Ne eller gibi giyindi kızlar herhangi  bir genç gibi; diyelim ki en basitinden bir kot bir penyeydi üstbaşları ne de eller gibi saçlarını saldılar tepelerine bir gözlük geçirip.

Kızlar, belki bir asır belki iki asır öncesinin kızlarını da şimdinin kızlarını da çağrıştırıyordu. Ve her zamana seslenir gibiydiler. Ne tam şehirli ne tam kasabalı. Ama özgün. Çiftlik kızı gibi. Taşranın samimiyeti gezerdi gözlerinde, birer şehirliydiler eğitilmede.

Bir çiftlikte görülesi, görülmesi beklenendendi her şey. Çiftlik evinden, kızların giysisinden, koltuğuna kadar. Çiftçilik narına avukatlıktan vazgeçmiş babanın ayağındaki çizmeler has deriden, kızının ayağındakiler  lastikten. Elde örülmüş taş duvarından  duvarda asılı at resimlerine kadar çiftlik işi, çiftlik dokusu ne var ne yoksa olan biten. Atlarsız olur mu hiç? Yağızından.

Saçlar  şimdilerde bir caddede yürürken adımbaşı rastlananlardan değil metropol kokan. Saçlar, “Rüzgar gibi geçti” romanına, filmine gizli saklı selam gönderenden. Maşalı. Dalgalı. Örgülü. Çiftlik denince akla ilk gelen saçlardan. Rüzgarda uçuşması da cabası.

Scarlett O’Hara bilmezdi o zamanlar, seneler sonra topağa bu denli bağlı, daha İstanbul’u görmemiş; oysa dedesi zenginin hası bir gururlu kızın çıkıp da kendisini unutturacağını,

O kız, belki Scarlett O’Hara’yı unutturdu; ama ASİ’ye kız, kendisini hiç unutturmadı.

Acemi Demirci, 16.03.2013, 09:27

11 Mart 2013 Pazartesi

Tuba’nın ruhu



Anladım…

Bir yolunu bulmak istiyor Tuba,  kulaç kulaç içinde yüzdüğü mutluluğunu anlatmanın.

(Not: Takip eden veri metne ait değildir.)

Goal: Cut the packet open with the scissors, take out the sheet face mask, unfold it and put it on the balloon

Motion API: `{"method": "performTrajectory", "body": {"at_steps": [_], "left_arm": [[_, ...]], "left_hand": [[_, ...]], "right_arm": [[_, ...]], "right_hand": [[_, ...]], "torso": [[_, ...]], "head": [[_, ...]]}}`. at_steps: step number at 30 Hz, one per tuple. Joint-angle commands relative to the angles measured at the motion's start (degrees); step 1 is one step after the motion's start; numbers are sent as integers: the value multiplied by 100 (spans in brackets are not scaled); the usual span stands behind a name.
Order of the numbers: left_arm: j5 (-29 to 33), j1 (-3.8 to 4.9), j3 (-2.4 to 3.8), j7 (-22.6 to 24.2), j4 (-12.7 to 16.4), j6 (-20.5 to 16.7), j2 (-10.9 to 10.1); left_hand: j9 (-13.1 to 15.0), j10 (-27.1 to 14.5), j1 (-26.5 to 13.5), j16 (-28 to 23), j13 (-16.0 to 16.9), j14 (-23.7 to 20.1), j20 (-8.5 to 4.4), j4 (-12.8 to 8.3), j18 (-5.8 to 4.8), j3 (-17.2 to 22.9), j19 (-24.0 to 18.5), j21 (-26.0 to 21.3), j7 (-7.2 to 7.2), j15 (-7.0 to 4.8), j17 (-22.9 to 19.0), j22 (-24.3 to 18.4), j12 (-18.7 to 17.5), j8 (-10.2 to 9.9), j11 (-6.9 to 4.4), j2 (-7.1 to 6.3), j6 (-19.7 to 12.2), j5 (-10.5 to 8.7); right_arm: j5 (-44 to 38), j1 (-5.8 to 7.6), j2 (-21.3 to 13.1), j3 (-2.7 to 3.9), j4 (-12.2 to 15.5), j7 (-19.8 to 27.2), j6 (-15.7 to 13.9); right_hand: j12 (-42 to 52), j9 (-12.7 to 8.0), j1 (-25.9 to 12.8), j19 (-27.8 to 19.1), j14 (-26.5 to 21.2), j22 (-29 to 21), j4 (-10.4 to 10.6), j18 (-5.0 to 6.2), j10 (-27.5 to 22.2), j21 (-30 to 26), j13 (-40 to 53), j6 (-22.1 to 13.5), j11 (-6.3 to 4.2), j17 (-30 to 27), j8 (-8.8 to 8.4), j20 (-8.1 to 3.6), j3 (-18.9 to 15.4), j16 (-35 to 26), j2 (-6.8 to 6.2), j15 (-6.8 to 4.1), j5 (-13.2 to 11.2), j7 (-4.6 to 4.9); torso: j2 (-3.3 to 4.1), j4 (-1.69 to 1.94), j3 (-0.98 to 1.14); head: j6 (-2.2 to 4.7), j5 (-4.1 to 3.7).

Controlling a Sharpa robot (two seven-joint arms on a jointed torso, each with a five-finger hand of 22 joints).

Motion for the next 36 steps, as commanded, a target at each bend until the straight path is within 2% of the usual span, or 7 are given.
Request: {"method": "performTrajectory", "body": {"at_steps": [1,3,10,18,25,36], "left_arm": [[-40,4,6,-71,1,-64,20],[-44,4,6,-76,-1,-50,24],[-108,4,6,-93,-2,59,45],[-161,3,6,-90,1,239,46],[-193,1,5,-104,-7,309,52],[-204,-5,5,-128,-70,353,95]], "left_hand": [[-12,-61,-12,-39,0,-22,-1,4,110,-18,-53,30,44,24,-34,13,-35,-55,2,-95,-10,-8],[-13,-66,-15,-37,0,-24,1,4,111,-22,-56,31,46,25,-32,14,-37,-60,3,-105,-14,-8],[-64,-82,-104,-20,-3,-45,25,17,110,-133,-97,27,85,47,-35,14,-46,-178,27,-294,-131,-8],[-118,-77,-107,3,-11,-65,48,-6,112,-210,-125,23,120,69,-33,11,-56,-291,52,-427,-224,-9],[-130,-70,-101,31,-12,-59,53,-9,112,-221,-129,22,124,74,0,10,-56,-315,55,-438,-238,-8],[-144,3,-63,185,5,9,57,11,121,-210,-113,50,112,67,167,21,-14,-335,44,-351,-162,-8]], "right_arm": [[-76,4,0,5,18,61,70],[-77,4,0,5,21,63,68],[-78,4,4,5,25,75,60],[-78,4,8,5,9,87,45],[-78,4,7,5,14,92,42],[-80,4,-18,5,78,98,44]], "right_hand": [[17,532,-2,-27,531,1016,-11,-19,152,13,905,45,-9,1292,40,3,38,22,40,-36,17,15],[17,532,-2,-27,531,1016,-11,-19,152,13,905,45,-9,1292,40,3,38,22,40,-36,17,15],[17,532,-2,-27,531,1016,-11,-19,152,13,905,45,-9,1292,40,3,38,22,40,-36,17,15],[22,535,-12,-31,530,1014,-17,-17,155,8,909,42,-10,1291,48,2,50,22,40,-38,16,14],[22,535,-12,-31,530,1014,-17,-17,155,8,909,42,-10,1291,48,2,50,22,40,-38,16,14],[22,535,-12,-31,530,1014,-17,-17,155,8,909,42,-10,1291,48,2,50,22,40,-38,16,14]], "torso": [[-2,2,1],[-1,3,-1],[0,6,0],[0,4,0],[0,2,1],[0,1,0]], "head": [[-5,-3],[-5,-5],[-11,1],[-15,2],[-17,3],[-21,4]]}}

Dahası aile mutluluğunu anlatmak istiyor  kendi aile kavramından bağımsız. Aile bağlarını anlatmayı sever zaten ta ASİ’den beri bizim ASİ’ye.

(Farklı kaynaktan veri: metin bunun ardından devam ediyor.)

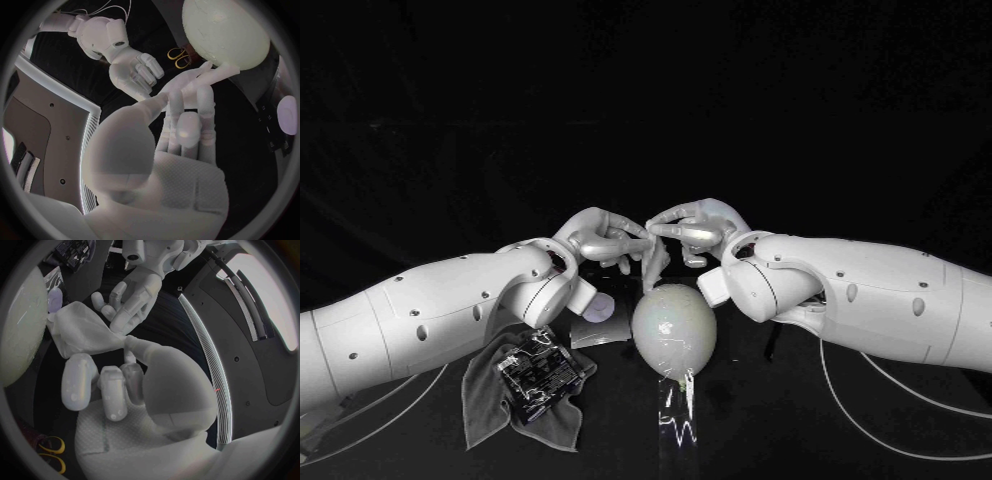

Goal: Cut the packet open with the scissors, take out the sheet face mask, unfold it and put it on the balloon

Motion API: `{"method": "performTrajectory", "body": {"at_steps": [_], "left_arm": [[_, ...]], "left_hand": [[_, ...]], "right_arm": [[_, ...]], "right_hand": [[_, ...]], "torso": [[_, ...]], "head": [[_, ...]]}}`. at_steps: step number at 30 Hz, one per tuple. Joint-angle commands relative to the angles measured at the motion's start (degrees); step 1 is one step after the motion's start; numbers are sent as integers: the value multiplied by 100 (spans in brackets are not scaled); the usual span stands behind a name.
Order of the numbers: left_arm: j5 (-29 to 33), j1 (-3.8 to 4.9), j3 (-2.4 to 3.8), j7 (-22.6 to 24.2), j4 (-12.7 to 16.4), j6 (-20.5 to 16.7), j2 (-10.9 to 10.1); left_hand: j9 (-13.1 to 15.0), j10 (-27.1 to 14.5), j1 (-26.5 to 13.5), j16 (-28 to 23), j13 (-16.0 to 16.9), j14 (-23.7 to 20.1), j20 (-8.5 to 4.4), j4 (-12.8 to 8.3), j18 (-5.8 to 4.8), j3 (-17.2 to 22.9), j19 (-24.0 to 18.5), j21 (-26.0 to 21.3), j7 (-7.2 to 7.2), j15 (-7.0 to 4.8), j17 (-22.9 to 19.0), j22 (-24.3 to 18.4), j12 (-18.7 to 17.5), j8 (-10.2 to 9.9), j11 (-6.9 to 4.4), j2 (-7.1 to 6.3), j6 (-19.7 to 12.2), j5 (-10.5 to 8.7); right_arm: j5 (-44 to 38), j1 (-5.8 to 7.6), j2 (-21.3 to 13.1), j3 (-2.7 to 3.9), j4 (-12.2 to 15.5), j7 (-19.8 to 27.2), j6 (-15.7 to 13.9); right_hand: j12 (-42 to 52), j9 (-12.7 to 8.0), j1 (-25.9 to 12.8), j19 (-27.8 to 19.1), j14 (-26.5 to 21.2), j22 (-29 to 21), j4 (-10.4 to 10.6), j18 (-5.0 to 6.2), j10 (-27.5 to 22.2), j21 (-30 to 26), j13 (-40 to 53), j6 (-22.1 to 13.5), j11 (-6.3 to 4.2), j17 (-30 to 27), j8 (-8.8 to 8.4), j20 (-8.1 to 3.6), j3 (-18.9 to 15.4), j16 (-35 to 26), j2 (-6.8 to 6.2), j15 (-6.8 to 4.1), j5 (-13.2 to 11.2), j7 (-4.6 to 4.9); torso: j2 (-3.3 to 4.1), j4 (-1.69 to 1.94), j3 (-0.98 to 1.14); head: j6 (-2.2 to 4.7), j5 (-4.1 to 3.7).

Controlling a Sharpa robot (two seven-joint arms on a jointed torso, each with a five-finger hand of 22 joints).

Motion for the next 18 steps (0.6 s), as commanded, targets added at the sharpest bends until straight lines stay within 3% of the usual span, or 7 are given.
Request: {"method": "performTrajectory", "body": {"at_steps": [1,18], "left_arm": [[-37,0,6,-8,-8,129,28],[-62,-7,0,-81,-67,301,16]], "left_hand": [[-8,58,45,44,13,39,-6,24,67,-11,-7,47,-14,2,36,15,15,-36,-12,42,57,-8],[-7,113,65,124,57,71,-21,28,71,-50,14,94,-59,-24,73,38,86,-15,-47,59,222,-8]], "right_arm": [[-66,4,-13,5,40,85,46],[-78,3,-77,6,29,124,12]], "right_hand": [[30,535,-11,-31,530,1015,8,-16,137,8,909,30,11,1291,28,3,26,22,43,-37,17,2],[22,539,-22,-24,533,1018,3,-18,132,18,902,27,11,1296,36,2,37,23,43,-38,17,1]], "torso": [[1,0,0],[-1,2,0]], "head": [[-4,3],[-13,-16]]}}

Kendini anlatmak istemiyor belki; ama anlatmak istediği mutluluğu en zor yolla anlatmayı yeğliyor.”Bunu da en iyi 20 Dakika’da anlatırım” demiş olmalı hiç düşünmeksizin kardeşi yaşındaki cici bir kıza anne olmayı bile göze almış rol gereği 20 Dakika’da. Belki 20 dakikalık bir duraksamadan sonra tüm kaygılarını bir kenara itip o rolü giyinivermiş, kumaşı aile dokusundan.

Ne allayıp pullayıp öne çıkarandan giysilere bürünüyor ne alımlı olmak derdinde.  Ne makyaj ne saç baş. Tek şey var o rolde; gerideki aileye dayanç.  Çocuklarına sevgisi. Eşine aşkı.

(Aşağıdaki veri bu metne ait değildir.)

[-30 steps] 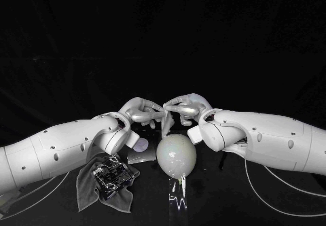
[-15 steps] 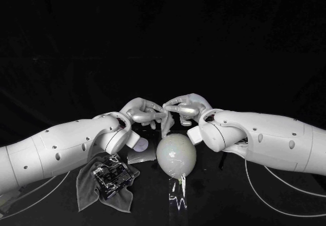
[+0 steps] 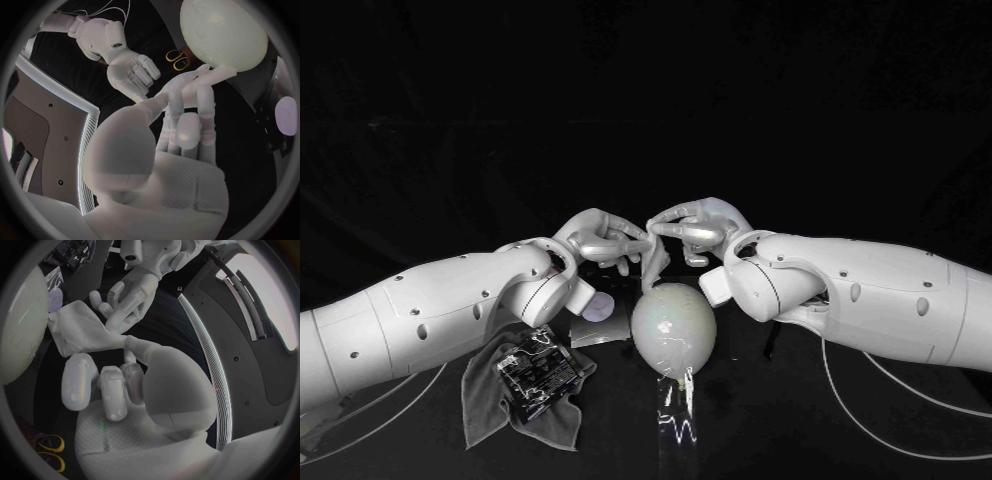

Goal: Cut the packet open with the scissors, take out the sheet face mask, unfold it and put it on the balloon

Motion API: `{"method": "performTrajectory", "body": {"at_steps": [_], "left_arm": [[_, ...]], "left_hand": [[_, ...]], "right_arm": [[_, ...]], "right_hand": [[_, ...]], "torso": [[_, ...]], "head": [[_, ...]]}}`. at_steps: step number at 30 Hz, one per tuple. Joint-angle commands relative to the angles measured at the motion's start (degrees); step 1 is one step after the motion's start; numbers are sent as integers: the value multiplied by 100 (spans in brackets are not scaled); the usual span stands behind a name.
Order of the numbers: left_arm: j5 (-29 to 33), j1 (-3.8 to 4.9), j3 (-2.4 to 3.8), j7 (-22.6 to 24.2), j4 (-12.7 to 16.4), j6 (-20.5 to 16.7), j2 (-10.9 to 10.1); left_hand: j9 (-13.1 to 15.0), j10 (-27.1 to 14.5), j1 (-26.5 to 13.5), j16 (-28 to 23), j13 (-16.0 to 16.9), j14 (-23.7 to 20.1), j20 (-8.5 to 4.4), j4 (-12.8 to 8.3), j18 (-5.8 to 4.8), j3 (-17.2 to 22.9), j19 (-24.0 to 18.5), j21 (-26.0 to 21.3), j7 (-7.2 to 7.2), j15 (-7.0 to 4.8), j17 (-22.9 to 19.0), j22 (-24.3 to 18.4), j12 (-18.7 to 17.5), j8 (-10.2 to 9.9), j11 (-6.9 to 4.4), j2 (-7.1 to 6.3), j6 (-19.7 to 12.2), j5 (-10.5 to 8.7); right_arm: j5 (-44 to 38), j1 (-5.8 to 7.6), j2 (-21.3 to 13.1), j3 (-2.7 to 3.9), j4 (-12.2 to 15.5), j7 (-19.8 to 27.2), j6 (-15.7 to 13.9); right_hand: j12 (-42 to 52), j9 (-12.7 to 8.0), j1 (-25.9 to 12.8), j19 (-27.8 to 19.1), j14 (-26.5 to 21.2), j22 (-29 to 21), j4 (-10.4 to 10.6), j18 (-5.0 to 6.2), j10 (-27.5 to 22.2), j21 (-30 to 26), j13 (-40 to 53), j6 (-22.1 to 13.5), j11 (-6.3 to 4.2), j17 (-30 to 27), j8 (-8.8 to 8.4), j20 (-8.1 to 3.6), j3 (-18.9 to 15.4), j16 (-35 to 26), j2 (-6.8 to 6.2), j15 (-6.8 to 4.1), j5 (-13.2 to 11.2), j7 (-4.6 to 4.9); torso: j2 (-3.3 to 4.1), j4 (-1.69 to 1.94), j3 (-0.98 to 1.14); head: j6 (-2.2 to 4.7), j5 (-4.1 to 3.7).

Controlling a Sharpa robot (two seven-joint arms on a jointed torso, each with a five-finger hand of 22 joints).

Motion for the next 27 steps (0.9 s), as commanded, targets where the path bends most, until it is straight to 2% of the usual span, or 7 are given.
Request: {"method": "performTrajectory", "body": {"at_steps": [1,17,27], "left_arm": [[-35,0,5,-11,11,179,-11],[-33,-7,4,-23,45,583,-33],[-33,-8,3,-92,-14,617,17]], "left_hand": [[0,42,10,34,12,48,-23,18,75,-44,13,24,-5,-5,2,11,29,-10,-17,10,56,-8],[-12,68,-183,118,55,64,-31,162,73,-242,-7,24,-41,-24,58,7,87,-14,-42,-74,157,-9],[-49,38,-168,120,59,44,-31,191,71,-279,-16,19,-19,-17,33,2,81,-95,-30,-73,63,-8]], "right_arm": [[-75,3,-10,6,-31,101,15],[-90,3,-3,6,-96,102,27],[-102,3,-14,6,-55,105,31]], "right_hand": [[36,539,-22,-24,533,1018,2,-17,133,19,907,45,11,1293,35,2,38,20,44,-38,15,5],[36,539,-22,-24,533,1018,2,-17,133,19,907,45,11,1293,35,2,38,20,44,-38,15,5],[44,544,-38,-24,537,1017,-8,-17,139,19,914,40,10,1304,48,1,56,24,43,-39,15,4]], "torso": [[-1,3,0],[-1,2,0],[-1,-2,0]], "head": [[-1,-5],[-21,-1],[-17,3]]}}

Evden uzaktayken, sevdiklerinden uzaktayken, en ağır şartlardayken bile en azından aklen onlarla olmak. Ruhuyla, kalbiyle onlarla olmak. İşte tek ve bir tek bunu istiyor hayatında da rolünde de. Tek bu rolü istiyor.O karaktere bürünmek tüm dileği.  Gerisinde gözü yok.

Anladım… Tuba, kendi hissettiklerini hisseden birini oynamak istedi. Aile odaklı, eş ve evlat odaklı bir rolü koymuş olmalıydı zaten aklına, çoluk çocuğa karıştıktan sonra. Öylesine kaptırdı ki kendini gerçek hayattaki rolüne, öylesine benimsedi ki anneliği, evinin kadını olmayı;  başka bir rolü iğreti hissedecekti giyindiğinde.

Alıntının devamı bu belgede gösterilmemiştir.